​(文化萬象)法國導演在大涼山尋找戲劇原點 盧宥伊 趙一帆

 傍晚的谷劇場,邛海微風吹過。鈴聲響起時,法國導演、演員塞赫日·尼古萊身在中國西南的大涼山裡,站在彝族畢摩、俄羅斯導演與中國青年之間。他抬頭看了看瀘山山谷裡的人群,彷彿在確認一個問題:為什麼他會再度來到這裡。

 沒有人從他那裡得到過直接答案。然而在課堂、排練廳、村落訪談和夜間的舞台上,那些反覆出現的細節——他專注的筆記、與演員的身體練習、在彝族村裡聽老人的歌聲,共同構成了他此行的緣起。

 出生於法國南部、作為太陽劇團核心成員的尼古萊,第一次來到大涼山是在2024年。他說,那是他第一次在山谷裡看到一個戲劇節的形態——觀眾席是草坡,舞台背景是山線和湖面。他記得當地彝族青年在夜色中唱歌,也記得沒有語言的肢體片段在火光旁被反覆練習。

 當時他問自己:這是否是戲劇的另一種起點?

 今年,尼古萊作為大涼山戲劇節的法國發起人、國際戲劇公益大師班導師,再度從歐洲返回這片西南山地,與不同文化背景的青年演員共處,與彝族儀式同場,與中國導演共同構建新的戲劇形式。

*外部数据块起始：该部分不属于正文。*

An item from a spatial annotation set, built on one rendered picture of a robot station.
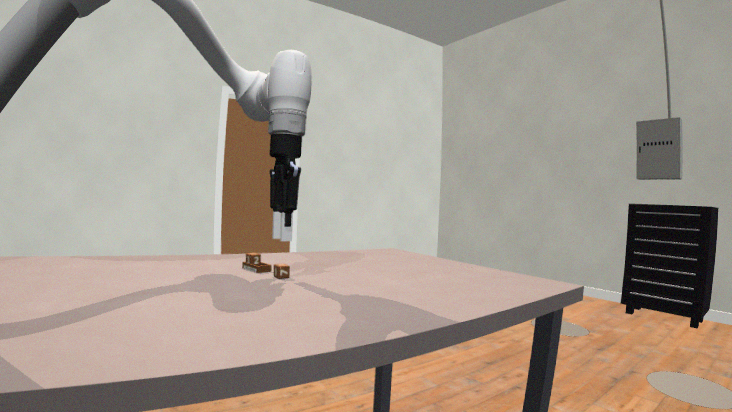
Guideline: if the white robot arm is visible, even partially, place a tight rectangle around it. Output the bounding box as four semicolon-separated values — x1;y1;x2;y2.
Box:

 與自然接觸,是他的第一個動機。疫情後,全球線上演出迅速發展,社交媒體和短視頻改變了戲劇受眾的觀看習慣,但在他的理解裡,「戲劇」那個源自希臘語的詞,本意就是「現場創造」。在谷劇場的階梯上,不遠處是平靜的邛海湖面,觀眾能聽到鼓點與山風,可以聞到草木的味道,可以看見演員真實的呼吸。他認為,這種非控制性環境帶來的現場感,比任何完備的劇場都更能讓演員保持真實,無法通過屏幕替代。

 大涼山戲劇節也在因「現場」而獲得新的身份。七年來,這個由涼山文旅集團發起的藝術節吸引了來自38個國家的400部戲劇作品,呈現1375場演出。它把國際藝術家帶到中國西南的山谷,也把中國本土的戲劇實踐推到世界語境中。尼古萊認為,這種「流動」才是文化對話真正發生的方式。

 理解土地,是他此行的第二個原因。脫貧攻堅之後,大涼山的文化場景正在發生新的變化:越來越多彝族青年參與本地戲劇活動,村落的公共空間承接藝術項目,社區開始出現對精神文化生活的需求。尼古萊說,他在村寨裡聽老人唱歌,也聽到年輕演員討論如何用彝語講述當代的故事,「這種變化,讓人能看到文化發展的另一條路徑」。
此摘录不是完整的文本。